# Work to complete
Your answer must contain each line of the listing in which "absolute" appears, copied in full.

# Raw data
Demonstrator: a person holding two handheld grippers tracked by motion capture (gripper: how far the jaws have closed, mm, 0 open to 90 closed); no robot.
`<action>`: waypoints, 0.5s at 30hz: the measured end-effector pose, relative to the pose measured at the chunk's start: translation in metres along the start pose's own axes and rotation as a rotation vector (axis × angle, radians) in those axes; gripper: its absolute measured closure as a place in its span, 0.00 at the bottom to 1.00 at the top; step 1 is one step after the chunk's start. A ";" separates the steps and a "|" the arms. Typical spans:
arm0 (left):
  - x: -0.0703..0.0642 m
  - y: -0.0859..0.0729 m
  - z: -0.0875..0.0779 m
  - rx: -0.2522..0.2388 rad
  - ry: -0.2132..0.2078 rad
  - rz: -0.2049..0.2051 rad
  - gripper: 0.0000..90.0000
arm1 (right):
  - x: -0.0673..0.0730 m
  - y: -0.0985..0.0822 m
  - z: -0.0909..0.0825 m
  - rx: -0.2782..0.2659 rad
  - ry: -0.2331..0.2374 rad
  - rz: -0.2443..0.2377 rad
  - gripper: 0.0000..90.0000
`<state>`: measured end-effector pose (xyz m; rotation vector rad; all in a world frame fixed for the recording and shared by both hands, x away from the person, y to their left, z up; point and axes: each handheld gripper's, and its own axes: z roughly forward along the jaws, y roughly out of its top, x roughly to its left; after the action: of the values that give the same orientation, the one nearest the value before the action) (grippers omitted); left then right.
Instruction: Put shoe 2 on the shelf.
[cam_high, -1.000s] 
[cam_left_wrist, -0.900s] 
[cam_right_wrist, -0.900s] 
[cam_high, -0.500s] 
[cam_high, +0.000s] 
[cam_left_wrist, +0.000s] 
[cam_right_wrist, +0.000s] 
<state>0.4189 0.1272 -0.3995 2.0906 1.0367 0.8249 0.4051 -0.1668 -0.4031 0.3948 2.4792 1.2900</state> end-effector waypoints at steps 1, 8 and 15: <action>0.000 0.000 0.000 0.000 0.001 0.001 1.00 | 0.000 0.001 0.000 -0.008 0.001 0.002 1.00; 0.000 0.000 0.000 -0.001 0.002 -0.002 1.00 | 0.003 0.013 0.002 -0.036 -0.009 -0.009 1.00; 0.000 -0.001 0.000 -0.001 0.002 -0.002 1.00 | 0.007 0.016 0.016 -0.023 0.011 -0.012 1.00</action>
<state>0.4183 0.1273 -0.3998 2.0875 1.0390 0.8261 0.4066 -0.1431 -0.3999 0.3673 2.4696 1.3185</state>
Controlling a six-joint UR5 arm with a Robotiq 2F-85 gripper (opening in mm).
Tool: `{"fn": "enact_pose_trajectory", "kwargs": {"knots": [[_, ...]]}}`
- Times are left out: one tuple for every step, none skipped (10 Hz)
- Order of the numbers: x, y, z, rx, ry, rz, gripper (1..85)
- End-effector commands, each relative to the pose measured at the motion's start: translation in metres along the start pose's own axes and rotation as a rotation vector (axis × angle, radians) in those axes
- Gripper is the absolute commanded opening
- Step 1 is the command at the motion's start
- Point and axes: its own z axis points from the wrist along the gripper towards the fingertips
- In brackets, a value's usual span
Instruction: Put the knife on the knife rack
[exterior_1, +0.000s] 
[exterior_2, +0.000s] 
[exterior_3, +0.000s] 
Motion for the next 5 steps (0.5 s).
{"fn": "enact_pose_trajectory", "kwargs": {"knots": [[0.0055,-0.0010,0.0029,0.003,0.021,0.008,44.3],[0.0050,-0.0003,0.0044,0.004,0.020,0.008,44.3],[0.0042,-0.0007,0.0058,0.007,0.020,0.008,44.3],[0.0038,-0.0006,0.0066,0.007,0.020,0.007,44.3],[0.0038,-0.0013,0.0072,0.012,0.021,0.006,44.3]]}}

# Exercise solution
`<action>`: waypoints, 0.5s at 30hz: the measured end-effector pose, relative to the pose measured at the chunk's start: translation in metres along the start pose's own axes and rotation as a rotation vector (axis × angle, radians) in those axes; gripper: its absolute measured closure as a place in its span, 0.00 at the bottom to 1.00 at the top; step 1 is one step after the chunk's start. A ";" separates the steps and a "|" the arms. Typical spans:
- Gripper is the absolute commanded opening

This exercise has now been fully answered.